Problem requirements
Say how many lines in the entries below have the word "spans" in them, giving only the number.

::::::::::

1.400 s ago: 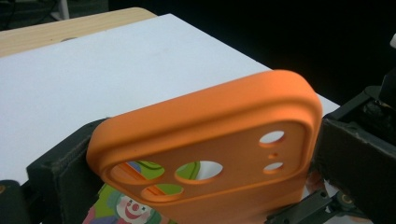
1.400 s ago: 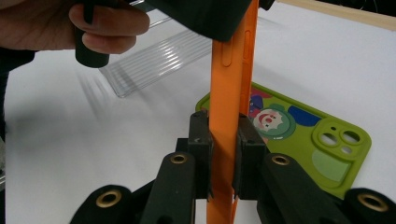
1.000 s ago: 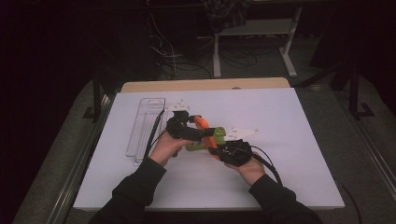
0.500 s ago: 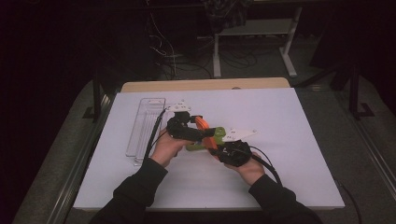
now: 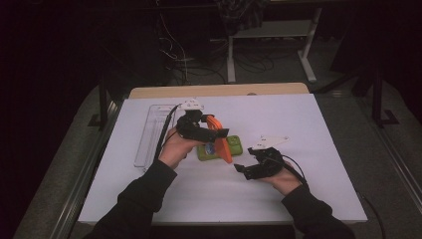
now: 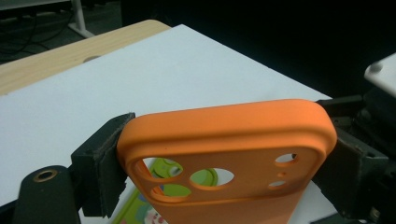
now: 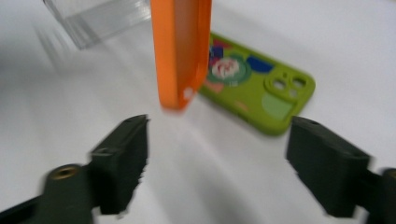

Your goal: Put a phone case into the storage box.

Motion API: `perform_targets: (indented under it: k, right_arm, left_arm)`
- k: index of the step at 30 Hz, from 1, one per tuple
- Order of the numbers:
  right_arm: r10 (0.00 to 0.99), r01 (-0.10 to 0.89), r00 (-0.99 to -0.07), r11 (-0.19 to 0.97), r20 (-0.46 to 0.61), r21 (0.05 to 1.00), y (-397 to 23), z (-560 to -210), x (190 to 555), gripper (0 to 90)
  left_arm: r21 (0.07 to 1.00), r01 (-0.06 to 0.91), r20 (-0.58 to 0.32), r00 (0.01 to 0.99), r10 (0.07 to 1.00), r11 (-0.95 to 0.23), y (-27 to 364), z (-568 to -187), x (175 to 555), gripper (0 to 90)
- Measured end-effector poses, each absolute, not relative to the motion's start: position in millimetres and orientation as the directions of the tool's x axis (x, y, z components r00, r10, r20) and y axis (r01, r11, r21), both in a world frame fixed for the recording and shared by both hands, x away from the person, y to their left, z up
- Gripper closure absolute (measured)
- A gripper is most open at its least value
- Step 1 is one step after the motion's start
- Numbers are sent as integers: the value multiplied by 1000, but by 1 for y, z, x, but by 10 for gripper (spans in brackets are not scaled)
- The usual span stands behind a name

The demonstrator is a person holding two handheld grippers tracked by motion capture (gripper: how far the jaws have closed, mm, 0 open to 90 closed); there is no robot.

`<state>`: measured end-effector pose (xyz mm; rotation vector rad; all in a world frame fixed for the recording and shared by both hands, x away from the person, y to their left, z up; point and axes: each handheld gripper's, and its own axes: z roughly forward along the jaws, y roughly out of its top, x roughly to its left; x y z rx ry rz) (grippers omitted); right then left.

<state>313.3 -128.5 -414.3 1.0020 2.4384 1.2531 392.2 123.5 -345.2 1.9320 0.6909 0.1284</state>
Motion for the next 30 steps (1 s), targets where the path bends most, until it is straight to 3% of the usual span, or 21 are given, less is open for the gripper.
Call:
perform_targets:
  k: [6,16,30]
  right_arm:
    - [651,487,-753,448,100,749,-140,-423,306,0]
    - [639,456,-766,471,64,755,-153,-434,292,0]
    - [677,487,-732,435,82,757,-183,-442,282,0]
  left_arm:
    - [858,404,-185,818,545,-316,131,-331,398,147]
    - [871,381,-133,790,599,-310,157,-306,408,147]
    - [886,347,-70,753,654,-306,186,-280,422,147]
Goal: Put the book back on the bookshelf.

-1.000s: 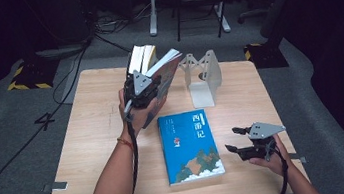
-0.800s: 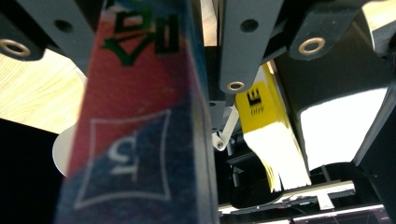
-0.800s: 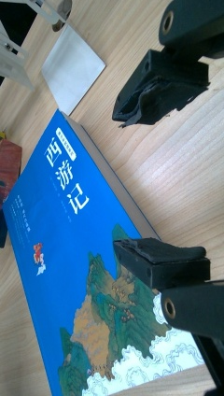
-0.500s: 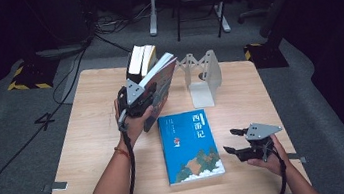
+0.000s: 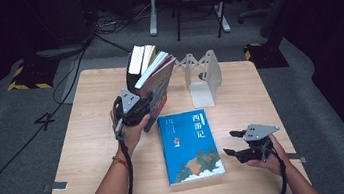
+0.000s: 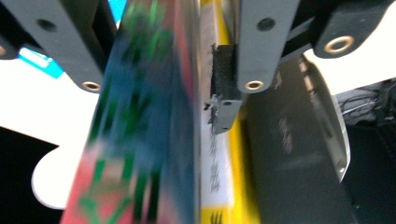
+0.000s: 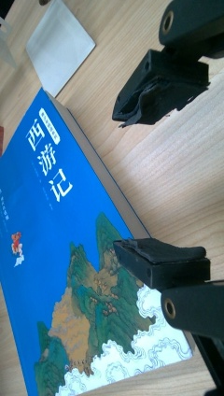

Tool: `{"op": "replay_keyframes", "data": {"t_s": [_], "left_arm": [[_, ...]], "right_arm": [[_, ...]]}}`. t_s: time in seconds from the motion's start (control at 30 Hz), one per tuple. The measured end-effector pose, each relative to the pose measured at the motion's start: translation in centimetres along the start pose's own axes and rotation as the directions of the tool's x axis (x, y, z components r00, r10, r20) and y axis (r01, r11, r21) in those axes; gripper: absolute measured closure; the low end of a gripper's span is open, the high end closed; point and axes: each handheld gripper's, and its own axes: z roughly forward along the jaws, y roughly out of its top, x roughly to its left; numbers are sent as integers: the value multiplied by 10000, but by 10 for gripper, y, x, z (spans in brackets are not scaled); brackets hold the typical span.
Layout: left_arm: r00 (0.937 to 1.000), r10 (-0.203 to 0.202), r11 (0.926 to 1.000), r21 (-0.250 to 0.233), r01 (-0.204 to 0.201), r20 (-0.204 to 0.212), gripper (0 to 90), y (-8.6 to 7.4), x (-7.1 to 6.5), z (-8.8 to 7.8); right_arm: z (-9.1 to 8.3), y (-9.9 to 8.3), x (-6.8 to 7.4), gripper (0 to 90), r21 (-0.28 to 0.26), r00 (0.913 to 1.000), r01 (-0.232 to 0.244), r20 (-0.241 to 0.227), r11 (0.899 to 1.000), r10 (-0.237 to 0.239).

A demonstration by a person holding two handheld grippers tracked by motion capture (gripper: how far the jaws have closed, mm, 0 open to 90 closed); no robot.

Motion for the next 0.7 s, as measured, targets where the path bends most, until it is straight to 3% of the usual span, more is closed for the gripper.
{"op": "replay_keyframes", "data": {"t_s": [0.23,0.4,0.47,0.7], "left_arm": [[9996,286,9952,938,-288,39,626,-25,-1,-1],[9990,450,9851,1661,-447,22,691,-40,-6,5],[9999,150,9883,1519,-151,16,708,-41,-5,6],[9979,-176,9868,1594,273,-618,737,-37,-11,18]], "right_arm": [[3,-1,2,320,240,9998,114,-158,9996,-110],[5,-1,2,319,399,9996,155,-234,9991,-146],[5,-1,3,319,446,9995,185,-262,9988,-173],[8,-1,4,318,554,9993,256,-290,9981,-240]]}}
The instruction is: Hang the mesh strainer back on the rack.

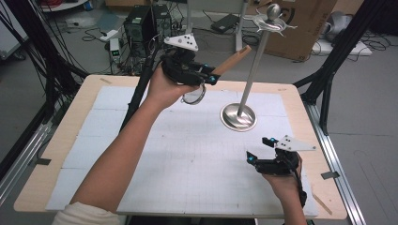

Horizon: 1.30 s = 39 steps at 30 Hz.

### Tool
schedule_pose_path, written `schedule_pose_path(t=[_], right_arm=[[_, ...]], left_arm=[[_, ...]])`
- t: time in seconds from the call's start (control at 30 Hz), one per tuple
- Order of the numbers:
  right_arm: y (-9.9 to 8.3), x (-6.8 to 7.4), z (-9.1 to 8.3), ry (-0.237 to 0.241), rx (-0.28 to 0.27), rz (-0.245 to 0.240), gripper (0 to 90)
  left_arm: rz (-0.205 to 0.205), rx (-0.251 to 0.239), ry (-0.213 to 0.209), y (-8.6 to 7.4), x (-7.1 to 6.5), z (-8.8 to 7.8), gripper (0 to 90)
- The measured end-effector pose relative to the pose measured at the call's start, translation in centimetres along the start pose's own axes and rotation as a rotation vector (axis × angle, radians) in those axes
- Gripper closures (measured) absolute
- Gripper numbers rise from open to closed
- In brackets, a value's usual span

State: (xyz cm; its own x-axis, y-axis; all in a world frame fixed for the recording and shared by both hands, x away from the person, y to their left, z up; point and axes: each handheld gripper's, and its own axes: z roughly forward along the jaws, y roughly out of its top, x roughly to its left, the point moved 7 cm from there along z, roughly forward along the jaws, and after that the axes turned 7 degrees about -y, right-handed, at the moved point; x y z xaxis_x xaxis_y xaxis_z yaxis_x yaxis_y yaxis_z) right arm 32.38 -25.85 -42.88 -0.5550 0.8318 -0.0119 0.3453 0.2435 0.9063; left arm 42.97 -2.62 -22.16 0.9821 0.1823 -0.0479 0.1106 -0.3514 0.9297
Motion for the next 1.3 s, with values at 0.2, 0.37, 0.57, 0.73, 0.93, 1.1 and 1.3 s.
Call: schedule_pose_path(t=[0.2, 0.37, 0.57, 0.73, 0.93, 1.1, 1.3], right_arm=[[0.0, 0.0, 0.0, 0.001, -0.001, 0.002, 14.3], [0.0, -0.1, -0.1, 0.000, -0.003, 0.003, 14.3], [0.0, -0.1, -0.1, 0.003, -0.003, 0.007, 14.3], [0.0, -0.1, -0.1, 0.002, -0.006, 0.012, 14.3], [0.0, -0.1, -0.1, 0.007, -0.008, 0.012, 14.3], [0.0, -0.2, -0.2, 0.006, -0.012, 0.017, 14.3], [0.0, -0.1, -0.1, 0.012, -0.010, 0.015, 14.3]], left_arm=[[-0.002, -0.007, 0.000, 1.0, 0.5, 0.3, 68.8], [0.005, -0.017, 0.000, 1.7, 0.7, 0.2, 68.8], [-0.002, -0.031, 0.020, 2.4, 1.2, 0.2, 68.8], [0.007, -0.035, 0.030, 3.2, 1.3, 0.5, 68.8], [0.011, -0.035, 0.043, 4.0, 1.5, 1.3, 68.8], [0.015, -0.024, 0.073, 3.9, 2.0, 1.8, 68.8], [0.013, -0.009, 0.092, 3.5, 2.6, 2.1, 68.8]])
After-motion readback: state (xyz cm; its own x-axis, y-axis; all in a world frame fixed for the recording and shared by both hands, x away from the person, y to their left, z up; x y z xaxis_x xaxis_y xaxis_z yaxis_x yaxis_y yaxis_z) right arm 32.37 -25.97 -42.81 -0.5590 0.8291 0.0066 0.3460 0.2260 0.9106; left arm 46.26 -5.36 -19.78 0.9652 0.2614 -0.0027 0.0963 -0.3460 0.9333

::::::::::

Solution to this exercise
2